Sejalan dengan perkembangan kehidupan ketatanegaraan dan politik
bangsa, termasuk perkembangan dalam lembaga permusyawaratn rakyat,
lembaga perwakilan rakyat, lembaga perwakilan daerah, dan lembaga
perwakilan rakyat daerah telah diatur dalam suatu aturan yang bersifat khusus
dengan UndangUndang.

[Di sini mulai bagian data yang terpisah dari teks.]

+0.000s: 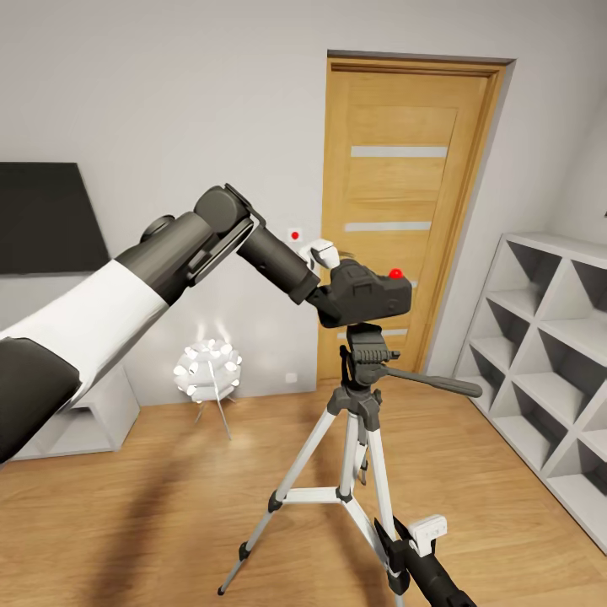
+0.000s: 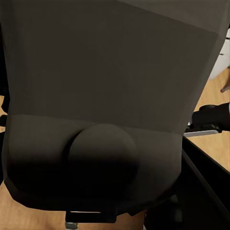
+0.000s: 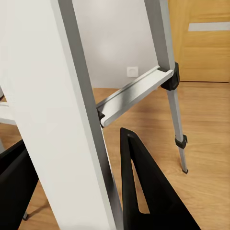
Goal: Attach the digital camera to the camera tripod in the bedroom.
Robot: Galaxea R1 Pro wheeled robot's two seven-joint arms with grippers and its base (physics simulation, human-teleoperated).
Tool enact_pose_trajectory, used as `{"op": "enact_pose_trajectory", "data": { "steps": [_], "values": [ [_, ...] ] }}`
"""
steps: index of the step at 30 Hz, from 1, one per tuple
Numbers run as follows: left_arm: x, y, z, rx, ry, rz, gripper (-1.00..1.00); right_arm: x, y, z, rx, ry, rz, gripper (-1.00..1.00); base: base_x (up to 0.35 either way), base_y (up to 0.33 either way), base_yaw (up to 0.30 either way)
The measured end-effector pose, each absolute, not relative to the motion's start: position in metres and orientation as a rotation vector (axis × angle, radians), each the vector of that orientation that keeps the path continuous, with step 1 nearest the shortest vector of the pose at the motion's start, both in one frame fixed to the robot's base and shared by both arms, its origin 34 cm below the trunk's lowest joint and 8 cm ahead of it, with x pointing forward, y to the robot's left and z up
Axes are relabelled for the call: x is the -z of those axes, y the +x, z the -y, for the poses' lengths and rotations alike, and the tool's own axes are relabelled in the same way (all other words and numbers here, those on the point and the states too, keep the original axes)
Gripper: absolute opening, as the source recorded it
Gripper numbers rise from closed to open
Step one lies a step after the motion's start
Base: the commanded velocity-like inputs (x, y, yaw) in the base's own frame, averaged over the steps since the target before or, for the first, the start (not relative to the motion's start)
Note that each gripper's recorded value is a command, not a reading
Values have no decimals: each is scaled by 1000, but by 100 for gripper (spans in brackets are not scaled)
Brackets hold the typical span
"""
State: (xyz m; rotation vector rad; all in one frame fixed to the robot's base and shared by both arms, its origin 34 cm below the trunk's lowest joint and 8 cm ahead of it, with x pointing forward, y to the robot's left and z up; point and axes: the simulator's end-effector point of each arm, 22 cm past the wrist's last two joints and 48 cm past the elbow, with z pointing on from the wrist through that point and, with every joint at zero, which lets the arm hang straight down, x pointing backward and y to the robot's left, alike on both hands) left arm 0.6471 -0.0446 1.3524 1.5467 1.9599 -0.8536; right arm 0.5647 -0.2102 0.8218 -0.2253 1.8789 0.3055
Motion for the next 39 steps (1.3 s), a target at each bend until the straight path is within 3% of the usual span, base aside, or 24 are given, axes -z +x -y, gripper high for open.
{"op": "enact_pose_trajectory", "data": {
  "steps": [39],
  "values": [
    [-1341, 650, 55, 892, 1523, -2008, -100, -822, 565, 210, -307, -224, -1879, -100, 0, 0, 0]
  ]
}}
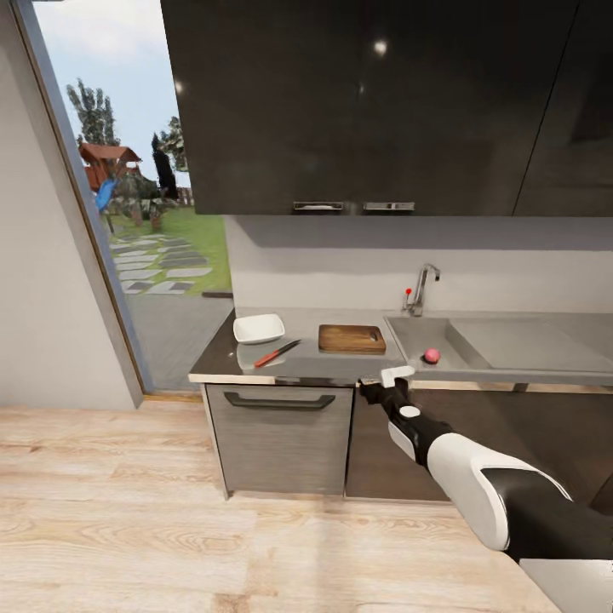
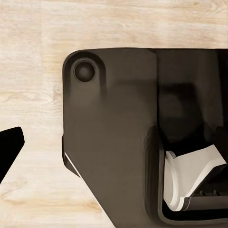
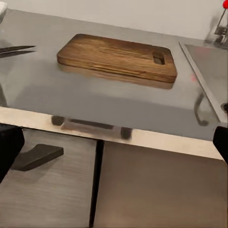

Dalam sejarahnya telah terjadi pergantian undang
‘undang tentang MD3 sebanyak 3 kali, dan terakhir diatur dan ditetapkan
dengan Undang-Undang Nomor 17 Tahun 2014.
BAB III
PENUTUP
A. KESIMPULAN
Sebagai bagaian akhir dari penulisan ini, penulis merumuskan kesimpulan adalah
Implikasi Sistem Perencanaan Nasional dengan tidak menggunakan GBHN setelah
Perubahan UUD 1945 menunjukan bahwa strategi Sistem perencanaan pembangunan
nasional dengan menggunakan GBHN sebelum amandemen UUD 1945 masih menjadi
harapan setiap penyelenggara negara, namun dengan tidak menggunakan GBHN atau
setelah Amandemen UUD 1945 mengisahkan persoalan dalam tataran implementasi antara
visi dan misi dari presiden terpilih dan setiap organ-organ negara baik secara horisontal dan
vertikal yakni Pertama, lembaga legislatif, lembaga eksekutif, dan lembaga yudikatif;
Kedua sistem perencanaan pembangunan di tingkat pemerintahan daerah seperti DPRD
Provinsi, Gubernur, DPRD Kabupaten/Kota. dan Bupati/Walikota serta ditingkat
pemerintahan desa dalam kerangka Negara Kesatuan Republik Indonesia.
Status hukum Sistem Perencanaan Pembangunan Nasional dengan menggunakan UU
No. 25 Tahun 2004 tentang SPPN dan UU No. 17 Tahun 2007 tentang RPNJP 2005-2030
setelah adanya Perubahan UUD 1945 di Indonesia, sekalipun telah berjalan atau terlaksana
namun masih menjadi kendala besar dengan konsistensi proses demokrasi yang berada
ditingkat nasional dan tingkat lokal yang belum diberlakukan suatu standar operasional
mutu disetiap sektor pembangunan serta target pencapaian secara nasional sehingga antara
lembaga negara dan sektor wilayah secara nasional dan regional masing-masing mengejar
targetnya sendiri-sendiri.
B. SARAN
Sebagai saran atas penulisan ini, penulis merumuskan beberapa hal sebagai berikut :
1. NKRI telah memiliki tujuan negara yang dibuat secara tertulis dalam Pembukaan
UUD 1945 yang juga merupakan suatu kontrak sosial antara rakyat sebagai
pemegang kedaulatan negara secara konstitusi dengan penyelenggara negara
sehingga perlu adanya suatu standar operasional mutu dalam mencapai target tujuan
negara tersebut
2. Sekalipun para penyelenggaran negara tidak lagi bekerja sesuai GBHN seperti yang
terjadi sebelum Amandemen UUD 1945 namun kehadiran UU No.25/2004 tentang
SPPN dan UU No.17/2007 tentang RPNJP Tahun 2005-2030 menjadi haluan utama
untuk setiap para pemimpin menyusun kerangka kerja agar bisa menuju pada cita-
cita konstitusi.
DAFTAR PUSTAKA

Fiat Justitia, Ilmu Hukum, Volume 3, Jakarta : Universitas Indonesia, 2013


Mahfud MD, Moh. 2009. Konstitusi Dan Hukum Dalam Kontroversi Isu. Jakarta: Rajawali
Pers.
Sofia L. Rohi, Politika, Volume 4, Jakarta : Universitas Indonesia, 2013.